Fast growing commercial ‘broiler' type chickens are becoming more popular with the smallholder and poultry keeper, with more and more people buying chicks to rear at home, specifically for the table. In this article, we look at how we can raise these fast growing ‘meat' breeds in the ‘kindest' way before they are dispatched for the table.
We will assume that you are not a complete novice in rearing chickens but this sort of project is not for the feint hearted. We will focus more on the differences between raising fast growing broilers to the slower growing pure breeds we are used to rather than the basics of rearing.
Fast growing breeds of course put on weight (too) quickly. That is, you can expect to get a weight of around 2Kg in as little as 6 weeks in a commercial set-up. The big problem is these poor guys are bred to be inherently obese. Reaching this weight in six weeks is totally unnatural when it usually takes around 20 weeks for a normal pure breed to reach this weight. With such massive weight gain they are more prone to getting leg problems amongst other things, that is, unless a little bit of extra care and most importantly a little more t-i-m-e is taken in their rearing and feeding!
Commercially there is always an amount of daily culling taking place to remove dead or unhealthy birds... these poor things usually die from stress-induced heart attacks, and acceptable mortality rates are between 5 and 10 per cent in the commercial industry. By the end of the 6 weeks, each bird has less floor space than a piece of paper takes up and the wood shavings (that aren't changed by the way) are so full of ammonia that ‘hock burns' are common on their legs.
The aim of the game here is not to rear a commercial chicken under the same appalling intensive conditions, but to rear them at a slower pace with space to exercise outdoors on fresh grass and enough room to behave like real chickens. We do need to try and slow down the growth to a more natural level to prevent the problems associated with such rapid growth.

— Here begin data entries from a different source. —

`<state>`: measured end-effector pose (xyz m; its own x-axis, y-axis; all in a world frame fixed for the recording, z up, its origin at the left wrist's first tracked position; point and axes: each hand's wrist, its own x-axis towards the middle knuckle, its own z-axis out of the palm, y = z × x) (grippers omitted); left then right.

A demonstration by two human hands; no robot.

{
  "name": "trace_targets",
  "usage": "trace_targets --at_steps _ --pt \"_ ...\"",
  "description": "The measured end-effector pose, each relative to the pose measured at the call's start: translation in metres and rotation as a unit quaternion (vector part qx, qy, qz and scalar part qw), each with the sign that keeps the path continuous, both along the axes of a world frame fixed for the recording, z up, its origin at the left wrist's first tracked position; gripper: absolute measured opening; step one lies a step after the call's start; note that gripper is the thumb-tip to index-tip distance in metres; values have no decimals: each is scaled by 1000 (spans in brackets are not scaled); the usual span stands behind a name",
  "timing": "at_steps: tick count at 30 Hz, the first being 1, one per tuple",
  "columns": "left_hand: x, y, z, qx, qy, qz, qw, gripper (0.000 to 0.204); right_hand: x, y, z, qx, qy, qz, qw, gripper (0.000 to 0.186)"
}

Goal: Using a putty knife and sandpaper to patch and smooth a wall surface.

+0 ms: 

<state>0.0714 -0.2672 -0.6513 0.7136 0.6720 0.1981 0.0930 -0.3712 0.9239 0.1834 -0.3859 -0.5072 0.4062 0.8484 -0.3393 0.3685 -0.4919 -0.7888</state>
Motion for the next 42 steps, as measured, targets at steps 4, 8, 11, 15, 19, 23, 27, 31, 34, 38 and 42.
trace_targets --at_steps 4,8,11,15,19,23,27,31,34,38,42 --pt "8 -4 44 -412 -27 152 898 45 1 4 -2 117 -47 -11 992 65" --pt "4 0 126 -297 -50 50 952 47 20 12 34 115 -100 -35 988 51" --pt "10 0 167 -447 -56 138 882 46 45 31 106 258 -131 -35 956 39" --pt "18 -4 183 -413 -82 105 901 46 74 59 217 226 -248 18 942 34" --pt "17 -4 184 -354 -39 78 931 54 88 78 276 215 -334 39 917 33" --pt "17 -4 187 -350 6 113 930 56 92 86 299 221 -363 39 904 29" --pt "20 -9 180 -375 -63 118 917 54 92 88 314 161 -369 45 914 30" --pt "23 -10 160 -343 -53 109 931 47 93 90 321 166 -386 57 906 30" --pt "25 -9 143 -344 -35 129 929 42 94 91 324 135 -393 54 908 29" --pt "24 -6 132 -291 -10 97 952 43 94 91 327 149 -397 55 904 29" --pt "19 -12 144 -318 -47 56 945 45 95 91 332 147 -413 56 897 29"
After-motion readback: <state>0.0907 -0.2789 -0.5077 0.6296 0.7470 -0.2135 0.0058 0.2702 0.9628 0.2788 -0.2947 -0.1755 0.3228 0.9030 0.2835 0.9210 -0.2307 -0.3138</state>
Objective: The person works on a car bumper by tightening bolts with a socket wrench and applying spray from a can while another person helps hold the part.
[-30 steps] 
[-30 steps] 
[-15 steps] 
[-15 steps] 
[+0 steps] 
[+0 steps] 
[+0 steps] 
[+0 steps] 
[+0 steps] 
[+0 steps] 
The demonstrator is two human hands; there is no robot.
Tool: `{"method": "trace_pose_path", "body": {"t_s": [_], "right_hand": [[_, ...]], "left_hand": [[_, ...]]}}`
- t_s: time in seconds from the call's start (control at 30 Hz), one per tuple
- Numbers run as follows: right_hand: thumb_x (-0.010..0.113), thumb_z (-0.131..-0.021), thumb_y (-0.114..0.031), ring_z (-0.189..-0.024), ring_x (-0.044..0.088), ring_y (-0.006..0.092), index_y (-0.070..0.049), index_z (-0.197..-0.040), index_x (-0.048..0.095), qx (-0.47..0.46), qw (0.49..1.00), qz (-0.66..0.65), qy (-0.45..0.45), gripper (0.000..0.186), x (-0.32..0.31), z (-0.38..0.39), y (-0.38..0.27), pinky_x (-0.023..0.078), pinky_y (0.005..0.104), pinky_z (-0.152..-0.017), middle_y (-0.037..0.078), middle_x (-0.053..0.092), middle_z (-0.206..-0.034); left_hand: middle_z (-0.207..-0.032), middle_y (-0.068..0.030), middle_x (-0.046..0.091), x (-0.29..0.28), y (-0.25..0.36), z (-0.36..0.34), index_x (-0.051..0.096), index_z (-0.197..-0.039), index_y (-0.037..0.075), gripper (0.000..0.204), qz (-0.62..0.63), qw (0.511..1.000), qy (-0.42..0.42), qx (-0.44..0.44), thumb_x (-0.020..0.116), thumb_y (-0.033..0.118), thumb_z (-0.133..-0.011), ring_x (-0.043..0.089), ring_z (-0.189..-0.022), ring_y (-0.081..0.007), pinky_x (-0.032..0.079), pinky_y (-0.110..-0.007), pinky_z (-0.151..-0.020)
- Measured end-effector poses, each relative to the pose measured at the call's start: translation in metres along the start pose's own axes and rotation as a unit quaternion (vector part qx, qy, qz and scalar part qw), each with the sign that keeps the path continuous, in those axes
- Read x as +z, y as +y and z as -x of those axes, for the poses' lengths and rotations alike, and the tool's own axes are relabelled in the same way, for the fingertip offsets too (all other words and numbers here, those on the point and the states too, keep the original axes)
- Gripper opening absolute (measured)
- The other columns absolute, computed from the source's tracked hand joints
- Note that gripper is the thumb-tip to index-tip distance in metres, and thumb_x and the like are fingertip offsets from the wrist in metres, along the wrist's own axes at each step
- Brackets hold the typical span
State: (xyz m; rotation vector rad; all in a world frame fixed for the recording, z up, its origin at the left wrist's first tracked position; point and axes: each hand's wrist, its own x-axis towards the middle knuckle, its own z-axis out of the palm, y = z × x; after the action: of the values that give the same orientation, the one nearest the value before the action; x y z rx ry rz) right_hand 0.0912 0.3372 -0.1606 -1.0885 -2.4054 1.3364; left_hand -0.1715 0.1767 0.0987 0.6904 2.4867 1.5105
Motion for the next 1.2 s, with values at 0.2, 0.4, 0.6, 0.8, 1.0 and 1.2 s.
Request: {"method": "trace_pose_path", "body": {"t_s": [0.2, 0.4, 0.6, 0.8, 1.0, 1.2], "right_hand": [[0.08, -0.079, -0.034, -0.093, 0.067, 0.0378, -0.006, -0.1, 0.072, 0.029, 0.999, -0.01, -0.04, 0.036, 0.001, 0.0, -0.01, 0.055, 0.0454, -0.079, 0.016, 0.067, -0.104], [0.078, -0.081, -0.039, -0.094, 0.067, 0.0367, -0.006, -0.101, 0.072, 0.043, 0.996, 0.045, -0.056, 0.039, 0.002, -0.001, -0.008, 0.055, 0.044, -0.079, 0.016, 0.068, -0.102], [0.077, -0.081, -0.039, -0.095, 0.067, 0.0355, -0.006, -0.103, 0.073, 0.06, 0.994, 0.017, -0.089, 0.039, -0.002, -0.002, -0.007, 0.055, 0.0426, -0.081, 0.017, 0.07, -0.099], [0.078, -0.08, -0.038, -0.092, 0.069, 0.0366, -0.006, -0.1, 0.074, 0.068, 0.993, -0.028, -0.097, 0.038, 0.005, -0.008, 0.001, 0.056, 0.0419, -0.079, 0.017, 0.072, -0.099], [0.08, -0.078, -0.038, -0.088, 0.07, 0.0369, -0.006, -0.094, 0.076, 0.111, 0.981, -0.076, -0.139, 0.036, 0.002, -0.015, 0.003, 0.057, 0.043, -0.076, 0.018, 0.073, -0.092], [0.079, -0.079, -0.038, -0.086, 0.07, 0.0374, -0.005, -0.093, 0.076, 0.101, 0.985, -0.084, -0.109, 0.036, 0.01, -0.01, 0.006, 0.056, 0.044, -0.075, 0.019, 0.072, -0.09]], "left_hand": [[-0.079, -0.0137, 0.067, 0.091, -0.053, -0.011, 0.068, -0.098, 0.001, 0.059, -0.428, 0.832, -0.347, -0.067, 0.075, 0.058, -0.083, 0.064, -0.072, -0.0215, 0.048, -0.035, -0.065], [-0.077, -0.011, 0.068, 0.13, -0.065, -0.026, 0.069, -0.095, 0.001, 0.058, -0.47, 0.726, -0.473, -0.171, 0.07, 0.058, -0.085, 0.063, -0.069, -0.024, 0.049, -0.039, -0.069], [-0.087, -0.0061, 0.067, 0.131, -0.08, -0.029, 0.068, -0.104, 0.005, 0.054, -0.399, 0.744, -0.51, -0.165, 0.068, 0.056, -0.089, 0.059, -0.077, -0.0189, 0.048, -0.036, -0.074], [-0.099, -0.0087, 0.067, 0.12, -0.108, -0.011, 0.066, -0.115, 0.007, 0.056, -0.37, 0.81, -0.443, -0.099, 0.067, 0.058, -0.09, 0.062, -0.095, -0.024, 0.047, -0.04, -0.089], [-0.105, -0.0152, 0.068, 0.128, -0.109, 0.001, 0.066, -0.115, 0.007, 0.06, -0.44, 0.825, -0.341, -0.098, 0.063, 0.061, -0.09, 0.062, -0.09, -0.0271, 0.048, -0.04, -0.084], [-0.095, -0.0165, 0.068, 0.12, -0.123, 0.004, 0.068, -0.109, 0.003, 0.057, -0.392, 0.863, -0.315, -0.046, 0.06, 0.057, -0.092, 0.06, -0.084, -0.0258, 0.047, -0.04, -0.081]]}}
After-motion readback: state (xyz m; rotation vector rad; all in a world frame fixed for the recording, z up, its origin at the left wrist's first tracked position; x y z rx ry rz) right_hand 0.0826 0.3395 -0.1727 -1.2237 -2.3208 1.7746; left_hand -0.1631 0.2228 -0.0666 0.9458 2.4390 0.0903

You should of course start off by cleaning and sterilising all housing and equipment before your chicks arrive. Hygiene is of course of paramount importance in order to remove the risk of disease. The chicks should be placed into a brooder on a bed of wood shavings. Feeders and water containers should be raised so they do not get faeces or wood shavings in them and sufficient heat lamps should be hung above the chicks. Remember the right height can be achieved by observing the chicks - if they are huddled under the lamp, they are too cold, if they are staying out of the lamps glare or hiding in the shadows behind feeders, they are too hot. Adequate ventilation must be given to them at all times.
Expect to pay about 50p each for day old chicks. The supplier we have come across is Simon Skinner at Poulet Anglais in Old Bolinbroke in Lincolnshire. Whilst he mainly supplies Hubbard's slow growing strains, JA757, 787, Coloryield and Mastergris, he also has some Ross chicks.
Whilst he supplies chicks by the thousands, he's actually really approachable and often can arrange for a driver to meet you somewhere locally when they are delivering birds. The best arrangement is usually for a few people to club together, otherwise he will soon get fed up of people phoning him up wanting to buy 3 or 4 chickens! His number is: 01790 763066 and his mobile is 07787 533325.
Start your chicks off with chick crumbs for 4 weeks then gradually change them over to growers pellets. Don't feed them too much too quickly though. Try to let the feeder run out for a short while between top-ups (which I would do twice per day). A good quality feed is essential and extra vitamins in their water is also a good idea to help them grow correctly. A weak solution of Apple Cider Vinegar (ACV) should also be added (a rate of 0.5% is about the right dilution). This should help to keep them healthy. A week before they are culled, they should be changed over to finisher pellets.
The birds should be given as much space as you can give them to exercise throughout their growth. Adding small objects for them to hop onto also helps, as does hanging sweet corn / cabbages etc that they have to reach up. Basically, we want to keep them interested, moving and working a little in between meals.
Ross Cobbs (left and right) and Mastergris (middle) raised slowly on an allotment here have reached their intended weight without the health problems found in commercial production.
OK so this is the bit that none of us particularly like. Killing an animal is never pleasant, but it helps to know that it has had the best life possible, so rather than thinking about the way these birds have to die, think of the way they have actually lived! If you have looked after them and given them room to run around in a grassy field, scratching, strutting, pecking and picking up tasty morsels, along with their mixed corn treats every now and then, they have lived a good natural life and will be enjoyed.